Yes, they often do. A lot of our work starts right after someone comes home from hospital. There’s usually a gap someone might still need wound care, help with medications, or just monitoring. Our experienced nurses are used to handling that stage of recovery. They work with you at home, which often makes things smoother than waiting for appointments or going back and forth.
We do, and we’ve been working with people on NDIS plans across Melbourne. Some people need a nurse alongside their usual supports, especially when there’s health care involved that goes beyond daily routines. Our agency nursing fits into that, whether it’s help with continence, medication, or something more complex. We also make sure to work closely with other support staff already in place so nothing overlaps or gets missed.
Most of what we do happens in private homes, but yes sometimes we step into aged care facilities when there’s a need. It might be because the facility doesn’t have enough staff on that day, or the family wants additional help. Our nurses are used to both settings. They know how to work around what’s already happening inside aged care spaces while still delivering proper patient care.
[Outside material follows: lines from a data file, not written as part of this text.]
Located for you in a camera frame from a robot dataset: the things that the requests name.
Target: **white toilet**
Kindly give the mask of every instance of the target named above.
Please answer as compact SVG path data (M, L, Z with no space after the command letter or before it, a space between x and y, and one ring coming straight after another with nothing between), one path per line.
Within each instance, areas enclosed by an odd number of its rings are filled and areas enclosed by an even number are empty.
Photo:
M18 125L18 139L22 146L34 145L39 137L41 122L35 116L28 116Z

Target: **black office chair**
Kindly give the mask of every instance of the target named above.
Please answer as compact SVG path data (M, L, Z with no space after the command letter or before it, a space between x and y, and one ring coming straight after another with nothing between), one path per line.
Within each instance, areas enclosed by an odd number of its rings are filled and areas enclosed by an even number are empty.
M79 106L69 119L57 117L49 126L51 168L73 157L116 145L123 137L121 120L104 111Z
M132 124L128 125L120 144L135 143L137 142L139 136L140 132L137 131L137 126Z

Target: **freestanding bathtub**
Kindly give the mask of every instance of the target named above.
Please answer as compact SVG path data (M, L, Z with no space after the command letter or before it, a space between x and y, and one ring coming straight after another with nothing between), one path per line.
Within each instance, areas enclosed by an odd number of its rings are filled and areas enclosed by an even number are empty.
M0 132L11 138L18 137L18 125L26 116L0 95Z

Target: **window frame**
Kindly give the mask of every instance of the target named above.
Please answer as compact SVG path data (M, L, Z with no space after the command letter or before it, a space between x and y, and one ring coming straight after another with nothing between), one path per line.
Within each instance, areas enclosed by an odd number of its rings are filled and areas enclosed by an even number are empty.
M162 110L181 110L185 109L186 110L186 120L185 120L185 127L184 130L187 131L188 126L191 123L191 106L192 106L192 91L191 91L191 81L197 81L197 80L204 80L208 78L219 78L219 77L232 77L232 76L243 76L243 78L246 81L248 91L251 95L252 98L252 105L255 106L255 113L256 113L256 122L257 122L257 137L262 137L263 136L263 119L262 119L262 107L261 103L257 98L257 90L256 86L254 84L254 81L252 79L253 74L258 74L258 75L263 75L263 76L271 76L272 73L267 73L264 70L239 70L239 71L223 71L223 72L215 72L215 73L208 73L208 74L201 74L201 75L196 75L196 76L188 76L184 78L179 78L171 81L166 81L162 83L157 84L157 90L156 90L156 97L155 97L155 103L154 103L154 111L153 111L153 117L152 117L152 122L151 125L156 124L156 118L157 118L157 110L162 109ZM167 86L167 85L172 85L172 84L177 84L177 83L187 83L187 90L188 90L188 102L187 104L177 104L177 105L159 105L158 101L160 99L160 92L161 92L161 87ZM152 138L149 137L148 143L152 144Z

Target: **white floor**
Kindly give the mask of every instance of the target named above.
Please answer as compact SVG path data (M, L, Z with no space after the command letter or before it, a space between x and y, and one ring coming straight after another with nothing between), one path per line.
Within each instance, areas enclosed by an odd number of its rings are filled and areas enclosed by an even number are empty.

We don’t just check qualifications and stop there. All our registered nurses have experience, but we also look at how they speak, how they treat people, whether they can step into a room quietly and still take charge of what needs doing. Agency nursing is more than just showing up; it's knowing how to adjust to different homes, different people, different needs. And that’s what we look for before anyone joins the team.